A semiconductor memory device typically contains a plurality of memory cells, and a cell field formed in a matrix of row lines and column lines or word lines and bit lines. Actual memory cells are disposed at intersections of feed lines formed of a conductive material. The row lines and column lines or the word lines and bit lines are respectively connected electrically to memory cells through an upper electrode and a lower electrode. In order to change the data content in a certain memory cell at an addressing intersection, or in order to access the data of a memory cell, a corresponding word line and bit line are selected, and a write current or a read current is supplied. For this end, the word lines and bit lines are controlled by a corresponding control device.
Many types of semiconductor memories, such as a random access memory (RAM) that includes a plurality of memory cells each having one capacitor connected to a select transistor, are publicly known. By selectively applying a voltage through a column line and a row line to a corresponding select transistor, electrical charges are stored in data units (bits) in a capacitor during a write process and are re-accessed through the select transistor during a read process. Because a RAM device is the random access memory, data can be stored at a specific address and can later be read at the same address.
Another type of semiconductor memory is a dynamic RAM (DRAM) that generally includes only a single capacitive device correspondingly controlled, for example, a trench capacitor. Through the capacitance of the trench capacitor, individual bits can be respectively stored as charges. However, because stored charges can be retained for relatively short periods of time within a DRAM cell, a refresh must be performed every 64 ms (for example). That is, data content must be re-written in a memory cell.

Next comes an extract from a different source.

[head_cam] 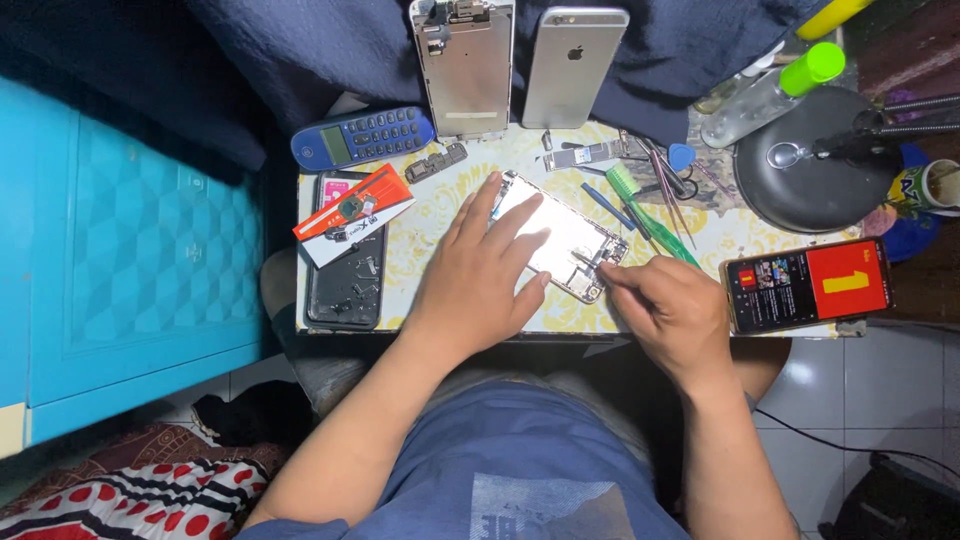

In contrast, each cell of a static RAM (SRAM) generally includes a plurality of transistors. As opposed to the DRAM, there is no need to perform a refresh in the SRAM because data stored in the transistors of a memory cell is maintained during the applying of a voltage corresponding to the SRAM. Only in non-volatile memory (NVM) devices, such as an erasable programmable read-only memory (EPROM), an electrically erasable programmable ROM (EEPROM), and a flash memory, stored data can be retained even when an applied voltage is interrupted.
Today's semiconductor memory technology in general is largely based on the principle of storing charges in a material fabricated through standard complementary metal-oxide-semiconductor (CMOS) processing. The limitation of leakage current within a memory capacitor that induces charge loss or data loss in a DRAM has thus far been resolved with unsatisfactory methods such as continual refreshing of stored charges. Flash memories have the limitation to write and read cycles due to a barrier layer, and optimal solutions have not yet been found to address high voltages and slow read and write cycles.
Since a DRAM device must, in general, include as many memory cells as possible, there has been a need to raise its degree of integration by forming memory cells in the simplest way possible and in the smallest area possible. Memories used to date (NVM, flash memory, and DRAM, for example), due to their operating methods that rely on storing charges, will most likely face physical scaling limitations in the near future.
Also, there are additional limitations in flash memories and DRAMs, that is, the limitations of high switching voltage and limited read and write cycles in the flash memories, and limited retention time for stored charge in the DRAMs.
As a solution for the above limitations, a conductive bridging RAM (CBRAM) has recently been introduced, which is a memory that can store digital data through resistance switching. A CBRAM cell can be switched through a difference in electrical resistance values generated by a bipolar electrical pulse.